(Supplied data begins)

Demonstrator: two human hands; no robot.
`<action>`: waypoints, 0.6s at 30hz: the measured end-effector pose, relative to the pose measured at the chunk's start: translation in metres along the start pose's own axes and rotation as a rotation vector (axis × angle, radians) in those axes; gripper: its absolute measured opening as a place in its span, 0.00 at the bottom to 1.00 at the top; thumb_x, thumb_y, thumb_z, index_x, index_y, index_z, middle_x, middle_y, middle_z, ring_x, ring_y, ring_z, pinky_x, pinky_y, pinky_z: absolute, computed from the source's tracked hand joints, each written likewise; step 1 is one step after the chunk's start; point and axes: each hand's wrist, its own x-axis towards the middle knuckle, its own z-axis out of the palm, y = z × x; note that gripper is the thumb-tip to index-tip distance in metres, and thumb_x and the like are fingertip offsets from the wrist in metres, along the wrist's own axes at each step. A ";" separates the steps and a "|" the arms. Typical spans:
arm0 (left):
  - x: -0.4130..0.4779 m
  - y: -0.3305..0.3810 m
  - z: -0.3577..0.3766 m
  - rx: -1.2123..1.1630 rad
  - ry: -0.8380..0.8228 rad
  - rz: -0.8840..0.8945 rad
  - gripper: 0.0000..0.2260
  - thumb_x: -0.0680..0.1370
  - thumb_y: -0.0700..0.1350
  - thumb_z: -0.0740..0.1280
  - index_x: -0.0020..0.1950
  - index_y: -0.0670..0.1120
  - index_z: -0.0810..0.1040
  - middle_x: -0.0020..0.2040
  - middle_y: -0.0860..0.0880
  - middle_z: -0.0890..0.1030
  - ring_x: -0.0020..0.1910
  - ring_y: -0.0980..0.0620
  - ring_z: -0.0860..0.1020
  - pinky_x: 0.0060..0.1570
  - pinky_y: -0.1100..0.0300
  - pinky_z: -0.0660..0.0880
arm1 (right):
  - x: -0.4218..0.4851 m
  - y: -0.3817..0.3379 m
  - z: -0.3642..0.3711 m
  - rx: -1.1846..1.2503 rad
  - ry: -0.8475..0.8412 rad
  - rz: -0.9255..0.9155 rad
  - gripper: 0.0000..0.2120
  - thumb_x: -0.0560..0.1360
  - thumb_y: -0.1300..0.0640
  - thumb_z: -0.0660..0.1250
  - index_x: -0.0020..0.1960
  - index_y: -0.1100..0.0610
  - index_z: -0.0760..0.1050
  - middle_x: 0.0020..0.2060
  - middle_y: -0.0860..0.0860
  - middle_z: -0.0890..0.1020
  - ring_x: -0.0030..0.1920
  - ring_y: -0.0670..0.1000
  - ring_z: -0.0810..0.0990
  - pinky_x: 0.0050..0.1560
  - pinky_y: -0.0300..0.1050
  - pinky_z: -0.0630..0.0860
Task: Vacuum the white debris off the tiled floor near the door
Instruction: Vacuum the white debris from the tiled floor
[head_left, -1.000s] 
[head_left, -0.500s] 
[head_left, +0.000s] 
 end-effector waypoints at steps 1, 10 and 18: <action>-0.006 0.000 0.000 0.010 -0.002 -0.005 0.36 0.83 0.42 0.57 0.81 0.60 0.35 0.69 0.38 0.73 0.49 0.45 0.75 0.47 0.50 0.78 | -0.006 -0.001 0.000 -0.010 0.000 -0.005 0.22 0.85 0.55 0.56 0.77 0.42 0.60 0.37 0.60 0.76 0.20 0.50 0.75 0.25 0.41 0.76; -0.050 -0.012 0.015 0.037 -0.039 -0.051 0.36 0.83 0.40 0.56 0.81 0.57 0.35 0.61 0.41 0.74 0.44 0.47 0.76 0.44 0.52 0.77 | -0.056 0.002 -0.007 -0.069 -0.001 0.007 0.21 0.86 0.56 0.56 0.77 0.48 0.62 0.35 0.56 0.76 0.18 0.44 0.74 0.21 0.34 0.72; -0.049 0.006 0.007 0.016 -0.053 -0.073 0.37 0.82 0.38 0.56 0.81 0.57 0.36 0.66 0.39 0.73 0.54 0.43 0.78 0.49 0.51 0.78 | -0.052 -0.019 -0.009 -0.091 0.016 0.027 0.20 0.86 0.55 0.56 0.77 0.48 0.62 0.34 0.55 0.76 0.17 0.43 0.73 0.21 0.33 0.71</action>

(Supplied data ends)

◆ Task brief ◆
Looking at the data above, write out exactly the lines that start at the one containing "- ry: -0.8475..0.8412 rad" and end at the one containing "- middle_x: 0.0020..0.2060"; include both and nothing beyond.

◆ Task answer ◆
  - ry: -0.8475..0.8412 rad
  - rz: -0.9255..0.9155 rad
  - gripper: 0.0000..0.2120
  - thumb_x: -0.0560..0.1360
  - thumb_y: -0.1300..0.0640
  - thumb_z: -0.0660..0.1250
  - index_x: -0.0020..0.1960
  - index_y: -0.1100..0.0610
  - index_z: -0.0760..0.1050
  - middle_x: 0.0020..0.2060

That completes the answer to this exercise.